What you have to do: Return every line from the listing where the word "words" occurs.

○ ○ ○ ○ ○

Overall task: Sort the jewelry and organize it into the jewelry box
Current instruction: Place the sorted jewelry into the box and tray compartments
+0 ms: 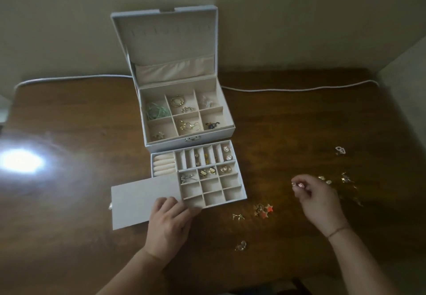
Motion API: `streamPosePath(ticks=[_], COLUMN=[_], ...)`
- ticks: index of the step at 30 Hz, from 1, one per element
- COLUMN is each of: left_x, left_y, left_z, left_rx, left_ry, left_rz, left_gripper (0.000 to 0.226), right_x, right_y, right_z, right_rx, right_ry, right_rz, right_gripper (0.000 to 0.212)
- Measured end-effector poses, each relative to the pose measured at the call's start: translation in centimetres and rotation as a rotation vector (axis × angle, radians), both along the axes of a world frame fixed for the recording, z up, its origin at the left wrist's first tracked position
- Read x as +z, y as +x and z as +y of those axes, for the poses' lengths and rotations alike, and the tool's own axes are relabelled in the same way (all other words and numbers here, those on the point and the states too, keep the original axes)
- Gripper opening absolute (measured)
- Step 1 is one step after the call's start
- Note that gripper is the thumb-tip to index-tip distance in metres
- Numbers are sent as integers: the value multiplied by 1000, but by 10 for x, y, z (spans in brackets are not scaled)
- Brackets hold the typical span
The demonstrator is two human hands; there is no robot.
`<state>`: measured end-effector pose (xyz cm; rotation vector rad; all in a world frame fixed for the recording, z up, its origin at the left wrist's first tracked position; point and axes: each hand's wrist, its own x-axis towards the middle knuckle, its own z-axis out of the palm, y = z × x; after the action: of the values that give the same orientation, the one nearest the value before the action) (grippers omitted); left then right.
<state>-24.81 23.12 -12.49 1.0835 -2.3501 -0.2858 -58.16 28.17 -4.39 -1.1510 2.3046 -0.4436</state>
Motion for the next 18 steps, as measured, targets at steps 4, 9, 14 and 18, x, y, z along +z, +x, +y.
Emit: streamPosePath(ticks=[4,9,14,18], left_x=[2,7,8,9], left_y=[1,1,2,2], left_z=[0,-2,-2,-2], left_rx=[-6,-24,-28,-23], left_ry=[36,75,116,102], left_rz=[8,-13,-50,-43], left_gripper=[16,17,21,22], right_x=[10,-6,-19,-19], right_y=[77,154,183,187], right_z=[-34,-68,-87,-91], right_rx=[296,606,702,681], right_ry=[-137,-133,-36,-16], right_rz=[-132,-185,-92,-78], right_gripper=[17,15,17,19])
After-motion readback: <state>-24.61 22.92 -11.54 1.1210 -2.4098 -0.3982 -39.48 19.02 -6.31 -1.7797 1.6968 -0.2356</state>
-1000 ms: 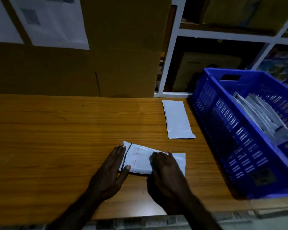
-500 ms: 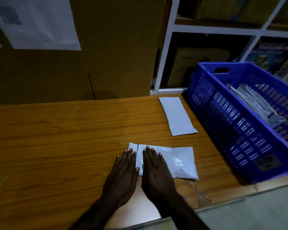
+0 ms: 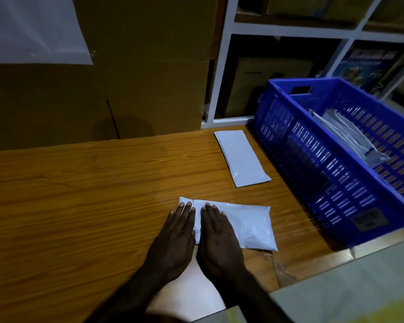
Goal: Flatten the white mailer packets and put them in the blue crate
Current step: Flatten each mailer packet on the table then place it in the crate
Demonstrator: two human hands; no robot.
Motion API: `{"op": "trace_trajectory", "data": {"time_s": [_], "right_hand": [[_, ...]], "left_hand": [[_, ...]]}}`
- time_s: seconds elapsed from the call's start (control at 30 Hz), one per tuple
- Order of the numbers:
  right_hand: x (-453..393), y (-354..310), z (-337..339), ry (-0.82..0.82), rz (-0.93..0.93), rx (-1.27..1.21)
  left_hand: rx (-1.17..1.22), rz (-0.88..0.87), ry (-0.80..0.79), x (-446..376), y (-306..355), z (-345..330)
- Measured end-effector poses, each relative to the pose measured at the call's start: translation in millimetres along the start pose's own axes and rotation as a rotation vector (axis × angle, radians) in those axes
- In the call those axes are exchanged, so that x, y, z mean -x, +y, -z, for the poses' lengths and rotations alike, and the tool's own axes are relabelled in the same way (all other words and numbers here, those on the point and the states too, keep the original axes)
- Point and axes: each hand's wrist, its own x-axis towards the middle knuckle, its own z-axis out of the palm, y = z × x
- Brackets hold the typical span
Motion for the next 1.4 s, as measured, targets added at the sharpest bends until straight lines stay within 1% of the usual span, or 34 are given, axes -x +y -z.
{"op": "trace_trajectory", "data": {"time_s": [0.13, 0.27, 0.4, 0.5, 0.53, 0.6, 0.7, 0.8, 0.87, 1.03, 1.2, 1.27, 1.4], "right_hand": [[1, 0, -6, 0.039, 0.010, 0.015], [0, 2, -7, 0.051, 0.011, 0.025], [-4, 8, -2, -0.041, -0.007, -0.032], [-7, 19, 5, -0.059, -0.015, -0.077], [-7, 20, 11, -0.049, -0.012, -0.062], [-5, 23, 20, -0.039, -0.018, 0.017], [-1, 26, 23, -0.068, -0.063, 0.124], [1, 30, 17, -0.111, -0.047, 0.122], [2, 30, 15, -0.119, -0.034, 0.116], [5, 27, 11, -0.036, -0.048, 0.085], [6, 30, 10, -0.014, -0.049, 0.070], [5, 29, 11, -0.031, -0.072, 0.039], [-4, 27, 20, -0.145, -0.155, 0.001]], "left_hand": [[-0.069, 0.024, -0.029, 1, 3, 0], [-0.079, 0.049, -0.049, 0, 4, 3], [-0.114, 0.028, -0.054, -6, 6, 9], [-0.083, 0.079, -0.009, -15, 13, 19], [-0.041, 0.075, 0.023, -19, 16, 22], [0.003, 0.014, 0.061, -27, 22, 24], [-0.021, -0.060, 0.022, -35, 27, 18], [-0.030, -0.044, -0.050, -36, 26, 11], [-0.038, -0.031, -0.069, -34, 24, 7], [-0.034, -0.009, -0.074, -30, 20, -1], [0.011, 0.020, -0.089, -30, 20, 0], [0.034, 0.026, -0.091, -31, 20, -1], [0.002, 0.015, -0.112, -33, 20, -1]]}}
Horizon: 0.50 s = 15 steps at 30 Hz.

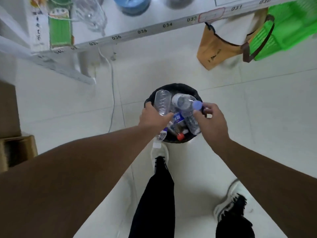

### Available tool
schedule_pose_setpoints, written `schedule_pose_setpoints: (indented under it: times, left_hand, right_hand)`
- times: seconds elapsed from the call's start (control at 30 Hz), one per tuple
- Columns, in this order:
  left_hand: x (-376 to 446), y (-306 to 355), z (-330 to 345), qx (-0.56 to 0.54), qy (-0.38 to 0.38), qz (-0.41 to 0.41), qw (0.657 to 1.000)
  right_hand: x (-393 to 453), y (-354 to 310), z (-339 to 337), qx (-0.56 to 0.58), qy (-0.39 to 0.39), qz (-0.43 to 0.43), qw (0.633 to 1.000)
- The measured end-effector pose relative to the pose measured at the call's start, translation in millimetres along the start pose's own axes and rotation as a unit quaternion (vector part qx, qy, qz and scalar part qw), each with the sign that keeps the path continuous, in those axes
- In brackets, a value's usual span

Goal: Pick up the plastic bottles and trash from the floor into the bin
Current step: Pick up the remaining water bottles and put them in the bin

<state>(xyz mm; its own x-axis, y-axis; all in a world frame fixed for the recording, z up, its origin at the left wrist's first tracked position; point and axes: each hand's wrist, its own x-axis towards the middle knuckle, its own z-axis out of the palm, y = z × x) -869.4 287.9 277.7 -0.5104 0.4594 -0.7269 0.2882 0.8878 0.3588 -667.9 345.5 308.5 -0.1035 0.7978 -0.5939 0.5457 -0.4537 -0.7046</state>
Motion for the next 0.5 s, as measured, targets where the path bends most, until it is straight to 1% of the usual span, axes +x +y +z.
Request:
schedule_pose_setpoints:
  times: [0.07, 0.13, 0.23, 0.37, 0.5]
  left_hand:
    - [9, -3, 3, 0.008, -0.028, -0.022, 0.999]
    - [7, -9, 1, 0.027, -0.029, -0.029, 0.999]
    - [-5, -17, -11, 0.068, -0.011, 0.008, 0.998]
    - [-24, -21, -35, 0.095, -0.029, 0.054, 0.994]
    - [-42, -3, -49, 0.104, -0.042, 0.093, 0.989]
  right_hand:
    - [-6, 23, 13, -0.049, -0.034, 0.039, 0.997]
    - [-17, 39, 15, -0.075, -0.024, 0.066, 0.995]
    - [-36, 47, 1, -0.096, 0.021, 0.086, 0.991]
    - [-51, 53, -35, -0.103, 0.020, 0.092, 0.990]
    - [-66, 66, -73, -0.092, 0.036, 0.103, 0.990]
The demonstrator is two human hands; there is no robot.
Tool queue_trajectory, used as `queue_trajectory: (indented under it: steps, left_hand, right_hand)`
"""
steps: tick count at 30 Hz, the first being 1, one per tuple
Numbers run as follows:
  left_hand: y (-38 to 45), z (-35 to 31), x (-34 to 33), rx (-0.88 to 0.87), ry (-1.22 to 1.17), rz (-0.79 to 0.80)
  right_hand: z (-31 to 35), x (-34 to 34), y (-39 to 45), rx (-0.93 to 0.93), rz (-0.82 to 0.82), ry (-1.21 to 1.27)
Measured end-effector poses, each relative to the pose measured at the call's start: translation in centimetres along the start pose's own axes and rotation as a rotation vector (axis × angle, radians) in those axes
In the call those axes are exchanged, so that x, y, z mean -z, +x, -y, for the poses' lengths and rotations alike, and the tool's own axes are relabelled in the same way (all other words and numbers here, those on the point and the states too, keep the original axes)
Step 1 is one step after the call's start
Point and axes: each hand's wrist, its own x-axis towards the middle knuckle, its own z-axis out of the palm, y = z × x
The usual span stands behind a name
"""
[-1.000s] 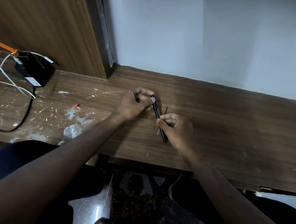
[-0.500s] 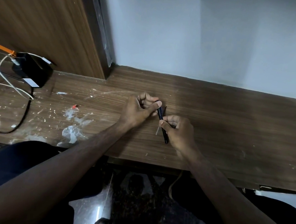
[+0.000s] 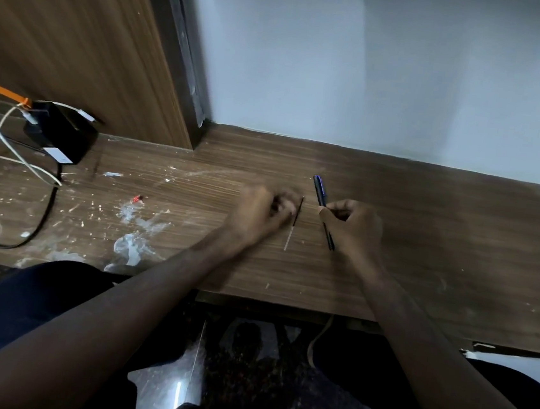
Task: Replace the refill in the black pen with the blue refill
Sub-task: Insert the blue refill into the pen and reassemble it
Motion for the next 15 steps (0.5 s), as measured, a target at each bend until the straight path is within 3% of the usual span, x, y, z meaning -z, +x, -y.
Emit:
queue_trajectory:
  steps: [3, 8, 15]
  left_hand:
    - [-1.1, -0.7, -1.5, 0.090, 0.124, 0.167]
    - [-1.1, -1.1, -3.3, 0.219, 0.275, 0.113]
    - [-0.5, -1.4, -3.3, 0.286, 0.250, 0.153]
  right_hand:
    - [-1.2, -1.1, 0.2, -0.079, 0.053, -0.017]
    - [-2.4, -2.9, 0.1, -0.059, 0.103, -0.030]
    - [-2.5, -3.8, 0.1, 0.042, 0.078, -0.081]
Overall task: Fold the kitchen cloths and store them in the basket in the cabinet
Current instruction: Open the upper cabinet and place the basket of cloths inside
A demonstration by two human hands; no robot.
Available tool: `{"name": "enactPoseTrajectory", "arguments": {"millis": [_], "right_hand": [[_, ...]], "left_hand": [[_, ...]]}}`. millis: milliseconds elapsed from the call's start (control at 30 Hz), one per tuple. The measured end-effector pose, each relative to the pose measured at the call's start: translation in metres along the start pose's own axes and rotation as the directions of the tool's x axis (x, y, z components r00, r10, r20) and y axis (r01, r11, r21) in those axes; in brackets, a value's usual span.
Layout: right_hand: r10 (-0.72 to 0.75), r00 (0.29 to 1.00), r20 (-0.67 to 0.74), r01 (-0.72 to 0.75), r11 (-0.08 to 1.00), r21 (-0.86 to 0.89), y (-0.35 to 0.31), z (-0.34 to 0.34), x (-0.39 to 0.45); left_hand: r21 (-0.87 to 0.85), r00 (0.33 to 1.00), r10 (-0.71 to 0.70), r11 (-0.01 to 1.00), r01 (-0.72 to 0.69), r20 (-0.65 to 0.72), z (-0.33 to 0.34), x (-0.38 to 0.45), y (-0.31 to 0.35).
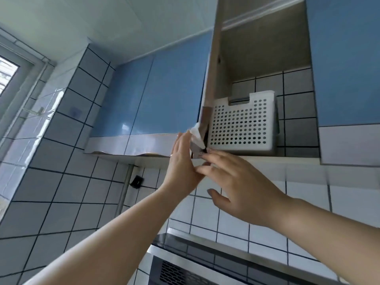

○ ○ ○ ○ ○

Answer below:
- Read x as +z, y as +x and z as +y of those axes, for the poses' lengths and rotations alike, and the tool's own axes are relabelled in the same way (all other words and numbers here, those on the point and the states too, keep the original axes)
- In the call those axes are exchanged, so that x, y, z mean -x, +y, -z, for the poses' lengths and rotations alike, and the tool's own axes are relabelled in the same way (all other words and numbers here, those on the point and the states too, keep the original axes)
In the call those axes are exchanged, so that x, y, z mean -z, +x, -y, for the poses' lengths and rotations alike, and the tool's own axes are relabelled in the same way (all other words and numbers here, those on the point and the states too, keep the original axes)

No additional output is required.